Vous jetez un coup d'oeil à l'emballage de vos frites surgelées. Surprise: vous y trouvez un message de... Santé Canada.

Le ministère fédéral a lancé une «campagne d'éducation sur le tableau de la valeur nutritive» en collaboration avec 34 entreprises alimentaires. Budget de l'opération: 1,6 million de dollars. Santé Canada fournit 610 000$, et Produits alimentaires et de consommation du Canada (une association de fabricants) verse 1 million, a appris La Presse. Même la chaîne McDonald's participe et imprime les publicités fédérales sur ses napperons de papier.

«Actuellement, 175 millions de produits ont un message de Santé Canada sur leur emballage», a indiqué Élaine De Grandpré, diététiste au ministère fédéral. Les publicités se trouvent sur un large éventail d'aliments, des céréales aux oeufs en passant par la margarine et les frites surgelées. «Ce n'est pas une campagne qui porte seulement sur les aliments qui sont les meilleurs pour la santé», a reconnu la diététiste.

Apparence de cautionnement

Ne craint-on pas que les consommateurs croient qu'Ottawa cautionne les frites? «Les produits ne sont pas approuvés par Santé Canada, c'est une façon de rejoindre le plus de gens possible, a fait valoir Mme De Grandpré. La campagne vaut probablement cinq ou six fois plus cher que ce qui a été investi.»

Selon Santé Canada, les Canadiens regardent peu les pourcentages de l'apport quotidien recommandé, à droite du tableau de valeur nutritive. Ils sont pourtant utiles puisqu'ils permettent de connaître la teneur d'un aliment en fibres, en sel, en gras, etc. D'où la campagne d'éducation, aussi déclinée à la télévision, dans les magazines et les réseaux sociaux jusqu'à la fin de 2011. Déjà, «on a vu une augmentation des visites sur notre site internet» grâce à ces publicités, a indiqué Mme De Grandpré.

Coalition poids dénonce

L'initiative a fait fortement réagir Suzie Pellerin, directrice de la Coalition poids. «Le fait d'associer aussi intimement une instance gouvernementale au produit laisse croire que cet aliment est bon pour la santé ou est recommandé», a-t-elle dénoncé. Or, seuls les produits emballés, généralement transformés, peuvent porter le message. «Une pomme ne peut bénéficier de ce type d'affichage», a-t-elle souligné.

Plutôt que de se lancer dans des campagnes en partenariat avec les fabricants, «le gouvernement canadien devrait encadrer les pratiques de l'industrie agroalimentaire, afin de s'assurer que les aliments sur le marché contiennent moins de sodium, de sucre ou de gras», a suggéré Mme Pellerin.
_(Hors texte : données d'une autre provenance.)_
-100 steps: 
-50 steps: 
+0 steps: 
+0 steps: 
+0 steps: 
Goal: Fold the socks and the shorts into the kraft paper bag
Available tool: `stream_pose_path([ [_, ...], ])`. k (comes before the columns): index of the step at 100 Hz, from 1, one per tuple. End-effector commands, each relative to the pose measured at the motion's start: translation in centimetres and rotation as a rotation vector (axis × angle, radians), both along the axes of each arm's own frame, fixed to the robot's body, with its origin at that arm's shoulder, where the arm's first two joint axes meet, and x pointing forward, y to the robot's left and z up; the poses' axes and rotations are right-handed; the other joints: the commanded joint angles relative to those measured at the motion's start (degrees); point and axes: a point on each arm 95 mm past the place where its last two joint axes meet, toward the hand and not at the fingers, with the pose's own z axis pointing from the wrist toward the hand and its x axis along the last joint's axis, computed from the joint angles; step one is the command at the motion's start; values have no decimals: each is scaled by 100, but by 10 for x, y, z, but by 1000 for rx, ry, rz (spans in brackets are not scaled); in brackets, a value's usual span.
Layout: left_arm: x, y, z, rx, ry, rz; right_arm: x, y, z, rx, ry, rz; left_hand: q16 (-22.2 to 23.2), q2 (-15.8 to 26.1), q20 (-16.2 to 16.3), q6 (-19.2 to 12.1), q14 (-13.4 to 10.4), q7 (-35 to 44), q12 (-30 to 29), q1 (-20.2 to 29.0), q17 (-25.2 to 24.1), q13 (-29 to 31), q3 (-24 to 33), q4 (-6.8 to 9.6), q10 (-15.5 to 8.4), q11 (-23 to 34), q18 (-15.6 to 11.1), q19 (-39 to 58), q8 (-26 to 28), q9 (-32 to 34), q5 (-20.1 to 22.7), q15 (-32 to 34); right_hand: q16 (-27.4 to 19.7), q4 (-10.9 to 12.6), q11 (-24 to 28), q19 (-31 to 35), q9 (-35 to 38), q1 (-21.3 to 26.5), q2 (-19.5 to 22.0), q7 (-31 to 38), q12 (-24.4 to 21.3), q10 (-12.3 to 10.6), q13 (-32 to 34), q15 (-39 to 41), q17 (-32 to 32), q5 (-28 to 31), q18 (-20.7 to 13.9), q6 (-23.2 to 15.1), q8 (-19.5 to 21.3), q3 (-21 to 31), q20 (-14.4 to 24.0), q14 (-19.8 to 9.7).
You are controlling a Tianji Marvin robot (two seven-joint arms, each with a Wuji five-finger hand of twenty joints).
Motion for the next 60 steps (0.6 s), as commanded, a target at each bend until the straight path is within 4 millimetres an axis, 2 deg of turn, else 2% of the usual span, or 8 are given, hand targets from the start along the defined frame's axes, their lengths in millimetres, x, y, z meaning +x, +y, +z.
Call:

Une campagne astucieuse selon un chercheur

Au contraire, «l'information sur le contenu des aliments est très utile pour éclairer les choix des consommateurs», estime Bruno Larue, directeur du Centre de recherche en économie agroalimentaire (CREA) de l'Université Laval. Les gens ont généralement peu de connaissances sur les aliments qu'ils mangent, soit parce qu'ils n'ont pas de problème particulier qui les poussent à se renseigner, soit parce qu'ils surestiment leurs connaissances, ont démontré les travaux du CREA. «Une forte proportion de consommateurs ne lisent pas les étiquettes», a-t-il ajouté.

Or, «la plupart des gens regardent les boîtes de céréales en déjeunant, a souligné le chercheur. C'est donc un moyen astucieux de rappeler aux consommateurs de regarder les étiquettes.»